* TASK DETAILS: Reproduce exactly the lines from the one containing "subject: marker" through the end of the entries, including both. Drop the pictures.

Items from a data source:
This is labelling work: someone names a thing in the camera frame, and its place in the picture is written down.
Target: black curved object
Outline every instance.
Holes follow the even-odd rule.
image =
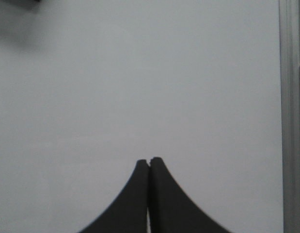
[[[148,174],[146,160],[138,160],[117,198],[80,233],[146,233]]]
[[[151,160],[149,185],[152,233],[230,233],[189,199],[161,158]]]

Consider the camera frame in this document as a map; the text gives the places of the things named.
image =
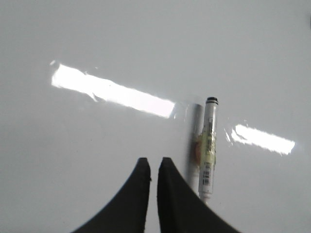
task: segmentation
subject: marker
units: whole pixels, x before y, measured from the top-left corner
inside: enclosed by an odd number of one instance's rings
[[[209,97],[205,105],[199,175],[199,197],[206,204],[213,193],[213,177],[216,164],[217,111],[217,98]]]

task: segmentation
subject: black marker cap
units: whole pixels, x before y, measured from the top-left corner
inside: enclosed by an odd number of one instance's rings
[[[218,104],[218,100],[215,97],[208,97],[208,99],[206,100],[206,103],[216,103],[216,104]]]

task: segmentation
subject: white marker
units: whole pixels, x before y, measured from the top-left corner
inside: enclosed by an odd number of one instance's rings
[[[209,97],[205,105],[204,127],[202,132],[201,162],[199,176],[199,197],[204,202],[213,193],[213,177],[216,164],[216,125],[218,101]]]

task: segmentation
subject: barcode
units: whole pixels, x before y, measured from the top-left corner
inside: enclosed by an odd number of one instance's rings
[[[203,170],[203,185],[209,185],[210,183],[210,163],[204,163],[204,170]]]

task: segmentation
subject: white surface
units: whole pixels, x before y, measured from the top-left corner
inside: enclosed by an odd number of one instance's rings
[[[211,208],[245,233],[311,231],[310,1],[2,1],[0,232],[68,233],[152,169],[185,174],[195,104],[220,102]],[[176,103],[170,118],[52,86],[50,63]],[[239,143],[243,125],[294,141]]]

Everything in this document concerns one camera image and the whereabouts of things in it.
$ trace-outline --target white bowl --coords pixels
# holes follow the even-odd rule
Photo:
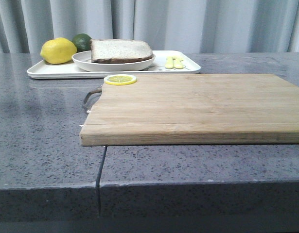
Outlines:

* TASK OUTPUT:
subject: marker
units: whole pixels, x before y, measured from the top-left corner
inside: enclosed by an odd number of one instance's rings
[[[209,97],[205,105],[199,175],[199,197],[206,204],[213,193],[213,177],[216,164],[217,111],[217,98]]]

task: segmentation
subject: black marker cap
units: whole pixels, x before y, measured from the top-left corner
inside: enclosed by an odd number of one instance's rings
[[[218,104],[218,100],[215,97],[208,97],[208,99],[206,100],[206,103],[216,103],[216,104]]]

task: segmentation
subject: white marker
units: whole pixels, x before y, measured from the top-left corner
inside: enclosed by an odd number of one instance's rings
[[[209,97],[205,105],[204,127],[202,132],[201,162],[199,176],[199,197],[204,202],[213,193],[213,177],[216,164],[216,125],[218,101]]]

task: segmentation
subject: barcode
units: whole pixels, x before y, measured from the top-left corner
inside: enclosed by an odd number of one instance's rings
[[[203,170],[203,185],[209,185],[210,183],[210,163],[204,163],[204,170]]]

task: segmentation
subject: white surface
units: whole pixels, x before y, measured from the top-left corner
inside: enclosed by an odd number of one instance's rings
[[[211,208],[245,233],[311,231],[310,1],[2,1],[0,232],[68,233],[152,169],[185,174],[195,104],[220,102]],[[176,103],[170,118],[52,86],[50,63]],[[239,143],[243,125],[294,141]]]

Everything in this document concerns one camera image and the whereabouts of things in it.
$ trace-outline --target white bowl --coords pixels
# holes follow the even-odd rule
Photo:
Outlines:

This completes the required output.